_DIRECTIONS FOR THIS TASK_.
Return the full listing word for word, but drop every picture from it.

_DATA PROVIDED_.
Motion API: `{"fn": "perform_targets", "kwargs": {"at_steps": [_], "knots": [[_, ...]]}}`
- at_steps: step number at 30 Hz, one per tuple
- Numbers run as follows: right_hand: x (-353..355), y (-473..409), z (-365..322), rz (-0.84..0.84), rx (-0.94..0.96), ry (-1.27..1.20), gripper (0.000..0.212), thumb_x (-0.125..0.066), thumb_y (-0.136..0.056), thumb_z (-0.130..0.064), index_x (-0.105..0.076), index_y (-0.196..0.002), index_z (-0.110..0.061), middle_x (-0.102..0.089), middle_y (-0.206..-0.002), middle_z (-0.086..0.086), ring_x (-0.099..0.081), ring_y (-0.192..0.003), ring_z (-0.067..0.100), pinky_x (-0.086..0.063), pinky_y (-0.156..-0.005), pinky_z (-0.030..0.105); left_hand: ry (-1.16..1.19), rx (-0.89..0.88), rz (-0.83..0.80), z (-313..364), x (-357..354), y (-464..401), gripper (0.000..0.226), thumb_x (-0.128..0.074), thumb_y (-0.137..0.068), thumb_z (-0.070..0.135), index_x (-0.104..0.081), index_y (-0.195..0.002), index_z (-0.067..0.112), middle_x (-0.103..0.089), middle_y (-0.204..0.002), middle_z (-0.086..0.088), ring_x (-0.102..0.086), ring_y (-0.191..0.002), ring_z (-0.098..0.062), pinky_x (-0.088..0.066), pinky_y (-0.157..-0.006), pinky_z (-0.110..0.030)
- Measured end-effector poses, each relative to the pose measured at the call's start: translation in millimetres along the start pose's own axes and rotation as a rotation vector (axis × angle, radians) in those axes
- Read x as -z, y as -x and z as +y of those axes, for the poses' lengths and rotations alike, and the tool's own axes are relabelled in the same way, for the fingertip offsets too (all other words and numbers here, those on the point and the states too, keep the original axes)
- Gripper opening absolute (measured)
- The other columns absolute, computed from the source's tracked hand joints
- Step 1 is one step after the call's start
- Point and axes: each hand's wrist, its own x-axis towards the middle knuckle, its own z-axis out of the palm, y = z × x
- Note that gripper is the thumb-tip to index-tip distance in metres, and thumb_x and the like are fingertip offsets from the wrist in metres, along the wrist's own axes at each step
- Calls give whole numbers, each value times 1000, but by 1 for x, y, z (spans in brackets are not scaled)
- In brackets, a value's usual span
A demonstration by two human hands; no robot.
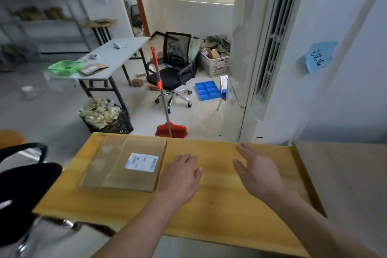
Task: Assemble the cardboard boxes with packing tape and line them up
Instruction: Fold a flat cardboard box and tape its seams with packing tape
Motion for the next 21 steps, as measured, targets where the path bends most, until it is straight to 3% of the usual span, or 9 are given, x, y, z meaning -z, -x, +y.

_RESPONSE TO THIS TASK_.
Motion API: `{"fn": "perform_targets", "kwargs": {"at_steps": [_], "knots": [[_, ...]]}}`
- at_steps: step number at 30 Hz, one per tuple
- Numbers run as follows: right_hand: x (-353..355), y (-473..409), z (-365..322), rz (-0.84..0.84), rx (-0.94..0.96), ry (-1.27..1.20), gripper (0.000..0.212), thumb_x (-0.125..0.066), thumb_y (-0.136..0.056), thumb_z (-0.130..0.064), index_x (-0.105..0.076), index_y (-0.196..0.002), index_z (-0.110..0.061), middle_x (-0.102..0.089), middle_y (-0.206..-0.002), middle_z (-0.086..0.086), ring_x (-0.099..0.081), ring_y (-0.192..0.003), ring_z (-0.067..0.100), pinky_x (-0.086..0.063), pinky_y (-0.156..-0.005), pinky_z (-0.030..0.105); left_hand: ry (-1.16..1.19), rx (-0.89..0.88), rz (-0.83..0.80), z (-313..364), x (-357..354), y (-464..401), gripper (0.000..0.226), thumb_x (-0.128..0.074), thumb_y (-0.137..0.068), thumb_z (-0.070..0.135), index_x (-0.104..0.081), index_y (-0.195..0.002), index_z (-0.067..0.112), middle_x (-0.103..0.089), middle_y (-0.204..0.002), middle_z (-0.086..0.088), ring_x (-0.102..0.086), ring_y (-0.191..0.002), ring_z (-0.098..0.062), pinky_x (-0.088..0.066), pinky_y (-0.157..-0.006), pinky_z (-0.110..0.030)
- Measured end-effector poses, each relative to the pose measured at the call's start: translation in millimetres along the start pose's own axes and rotation as a rotation vector (axis × angle, radians) in those axes
- Read x as -z, y as -x and z as +y of those axes, for the poses' lengths and rotations alike, and the tool's own axes are relabelled in the same way, for the fingertip offsets too (all other words and numbers here, those on the point and the states too, keep the original axes)
- Gripper opening absolute (measured)
- The other columns absolute, computed from the source's tracked hand joints
- Step 1 is one step after the call's start
- Point and axes: each hand's wrist, its own x-axis towards the middle knuckle, its own z-axis out of the palm, y = z × x
- Note that gripper is the thumb-tip to index-tip distance in metres, and thumb_x and the like are fingertip offsets from the wrist in metres, along the wrist's own axes at each step
- Calls give whole numbers, each value times 1000, but by 1 for x, y, z (spans in brackets are not scaled)
- In brackets, a value's usual span
A demonstration by two human hands; no robot.
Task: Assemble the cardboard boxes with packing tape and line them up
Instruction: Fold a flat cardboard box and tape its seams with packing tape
Motion for the next 21 steps, as measured, targets where the path bends most, until it is straight to 3% of the usual span, or 9 are given, x, y, z meaning -z, -x, +y.

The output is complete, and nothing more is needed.